Greg Crowhurst has a wife who, like this writer, suffers from M.E. He is
also a resident of Norfolk - but there the commonality ends.
As with Kevin Short (another Norfolk resident) before him, judging from his
recent actions Mr Crowhurst seems intent on using the internet to damage
the reputation of an active and highly-regarded local support group, "M.E.
Support-Norfolk" (MES-N).
Indicative of an ongoing collusion between Kevin Short and the Crowhursts,
Linda Crowhurst had a letter published on 25 June in the Norfolk press
lauding Short's "momentous victory" in securing a Judicial Review of the
NICE guideline on 'CFS/ME', while omitting to mention anyone and everyone
else involved in the process - let alone the other Judicial Review being
pursued with the help of the One Click Group, and which is supported by
MES-N.
Further indication of the Short/Crowhurst collusion is that some time back
committee members of MES-N received a 'confidential memorandum' (copied to
unnamed other parties, so there's nothing confidential about it) from Kevin
Short, urging support for Greg Crowhurst as the representative of severe
M.E. sufferers in a group of Norfolk and Suffolk residents collectively
known as the Service Design Project Group (SDPG), whose aim is to negotiate
with our Primary Care Trusts (PCTs) with regards to a local service.
The committee of MES-N decided not to become involved with the SDPG - not
because we disagree with its aims, which we share, of course - but mainly
because we have more than enough on our plates already (two of the five of
us are severe M.E. sufferers, for one thing) and have been doing our own
lobbying of the health authority for some considerable time already, a
point which has clearly escaped Greg Crowhurst's notice so far.
At one stage Mr Crowhurst was Chair of the SDPG, but not, it transpires,
for very long.

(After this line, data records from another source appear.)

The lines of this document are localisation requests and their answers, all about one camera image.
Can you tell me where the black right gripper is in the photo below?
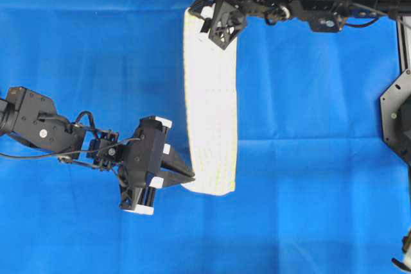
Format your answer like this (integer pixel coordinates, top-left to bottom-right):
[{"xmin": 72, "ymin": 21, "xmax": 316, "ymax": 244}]
[{"xmin": 189, "ymin": 0, "xmax": 247, "ymax": 50}]

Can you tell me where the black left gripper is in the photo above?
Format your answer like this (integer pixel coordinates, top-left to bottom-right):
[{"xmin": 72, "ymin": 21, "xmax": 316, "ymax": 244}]
[{"xmin": 119, "ymin": 116, "xmax": 195, "ymax": 189}]

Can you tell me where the yellow checked towel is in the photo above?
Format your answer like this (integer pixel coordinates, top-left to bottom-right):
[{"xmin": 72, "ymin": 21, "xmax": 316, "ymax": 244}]
[{"xmin": 183, "ymin": 12, "xmax": 238, "ymax": 196}]

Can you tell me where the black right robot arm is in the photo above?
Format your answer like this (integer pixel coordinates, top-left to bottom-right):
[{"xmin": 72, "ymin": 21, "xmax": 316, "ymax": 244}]
[{"xmin": 152, "ymin": 0, "xmax": 410, "ymax": 196}]

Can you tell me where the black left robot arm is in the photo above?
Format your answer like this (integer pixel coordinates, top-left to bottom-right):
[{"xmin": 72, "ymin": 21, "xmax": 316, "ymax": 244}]
[{"xmin": 1, "ymin": 87, "xmax": 195, "ymax": 189}]

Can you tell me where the blue table cloth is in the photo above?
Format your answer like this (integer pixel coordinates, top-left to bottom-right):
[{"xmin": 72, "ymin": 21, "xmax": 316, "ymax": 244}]
[{"xmin": 1, "ymin": 0, "xmax": 410, "ymax": 273}]

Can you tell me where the black table frame rail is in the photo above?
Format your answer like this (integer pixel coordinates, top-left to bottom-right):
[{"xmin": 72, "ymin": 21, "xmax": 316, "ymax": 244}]
[{"xmin": 390, "ymin": 0, "xmax": 411, "ymax": 76}]

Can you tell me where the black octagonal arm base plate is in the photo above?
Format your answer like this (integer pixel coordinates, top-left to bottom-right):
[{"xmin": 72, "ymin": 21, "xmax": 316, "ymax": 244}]
[{"xmin": 380, "ymin": 69, "xmax": 410, "ymax": 166}]

Kevin Short, likewise, is also no longer a member. The
motivation behind both these gentlemen's otherwise inexplicable behaviour
concerning MES-N seemed at one point to be simply that we won't do *their*
bidding and won't toe *their* line when it comes to dealing with
'political' issues. What they also have in common, however, is support and
praise for the 'Gibson Inquiry Report', a stance which is not shared by
those who view that report as being at best unhelpful, and at worst
harmful, to M.E. sufferers and their carers.
Having had his defamatory allegations and accusations against MES-N refuted
on the internet, Mr Short has gone quiet on that front. Mr Crowhurst,
however, appears to have picked up the baton in his place:
On 25 May, Andy Croft, at that time a committee member of MES-N (he has
since resigned and not renewed his membership of the group), sent an e-mail
about a meeting he'd attended of the "Norfolk Coalition of Disabled People"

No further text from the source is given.